Stan’s wild-eyed yet empathetic portrayal of the drummer with bravado to spare has won him praise from critics. The physical transformation into Lee took up to three hours every day to ensure that the jet-black hair, multiple ear-and-nipple piercings and tattoos were just right. There was even the application of a prosthetic puppet penis (voiced by Jason Mantzoukas) to whom Lee waxes romantic about his love for Anderson. This came right out of the eyebrow-raising biography “Tommyland” by Anthony Bozza that Stan used as a guidepost. (Lee also gave the miniseries his blessing.)
“Talking to (the hair and makeup team and costume designers) is just as important as the director,” Stan said. “I like to hear what they’re thinking and their take on the scene. In this instance, they were essential, because I don’t have tattoos and I don’t wear thongs,” he added, laughing. “But that time in the chair was very helpful. I used to listen to audio of Tommy to prepare, and it was just a great time on my own.”
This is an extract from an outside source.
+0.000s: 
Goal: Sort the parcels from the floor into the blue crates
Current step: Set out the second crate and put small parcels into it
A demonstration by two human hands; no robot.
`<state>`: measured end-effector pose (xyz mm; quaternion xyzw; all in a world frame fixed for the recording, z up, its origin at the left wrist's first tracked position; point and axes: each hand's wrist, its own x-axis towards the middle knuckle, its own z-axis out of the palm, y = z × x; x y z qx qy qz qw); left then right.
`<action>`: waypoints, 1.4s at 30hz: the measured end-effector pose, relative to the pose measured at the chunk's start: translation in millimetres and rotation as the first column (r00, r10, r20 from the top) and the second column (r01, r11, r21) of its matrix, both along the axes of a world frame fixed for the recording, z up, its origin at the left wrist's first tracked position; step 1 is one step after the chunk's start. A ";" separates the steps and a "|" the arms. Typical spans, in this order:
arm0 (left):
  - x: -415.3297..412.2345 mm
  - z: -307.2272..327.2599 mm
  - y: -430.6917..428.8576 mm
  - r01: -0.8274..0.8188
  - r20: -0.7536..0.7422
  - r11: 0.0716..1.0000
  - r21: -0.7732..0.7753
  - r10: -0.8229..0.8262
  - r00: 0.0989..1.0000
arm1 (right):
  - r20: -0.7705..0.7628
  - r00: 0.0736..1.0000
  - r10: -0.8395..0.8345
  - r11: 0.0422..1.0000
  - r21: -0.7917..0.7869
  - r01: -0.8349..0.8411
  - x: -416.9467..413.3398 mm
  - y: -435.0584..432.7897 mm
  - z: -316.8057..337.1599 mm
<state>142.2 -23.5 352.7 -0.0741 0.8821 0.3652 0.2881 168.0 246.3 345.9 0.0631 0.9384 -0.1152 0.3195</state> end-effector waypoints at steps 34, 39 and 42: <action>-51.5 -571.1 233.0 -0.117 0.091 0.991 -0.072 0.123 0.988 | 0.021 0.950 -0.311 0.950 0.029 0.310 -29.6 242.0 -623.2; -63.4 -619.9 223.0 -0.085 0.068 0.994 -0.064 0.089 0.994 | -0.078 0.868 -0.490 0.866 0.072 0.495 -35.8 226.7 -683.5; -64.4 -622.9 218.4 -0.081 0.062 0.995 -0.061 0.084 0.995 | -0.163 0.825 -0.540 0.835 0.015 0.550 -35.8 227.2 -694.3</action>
The actor also had to learn to wail on a drum set like Lee notoriously did. He took lessons and is still trying to keep up with it post-shoot. “Tommy said it was a great outlet for him,” Stan said. “And I’ve always looked at acting as a way to learn new things, and you’re not always given that option. It’s the same with learning stunts and doing physical training. It’s just a really exciting thing.”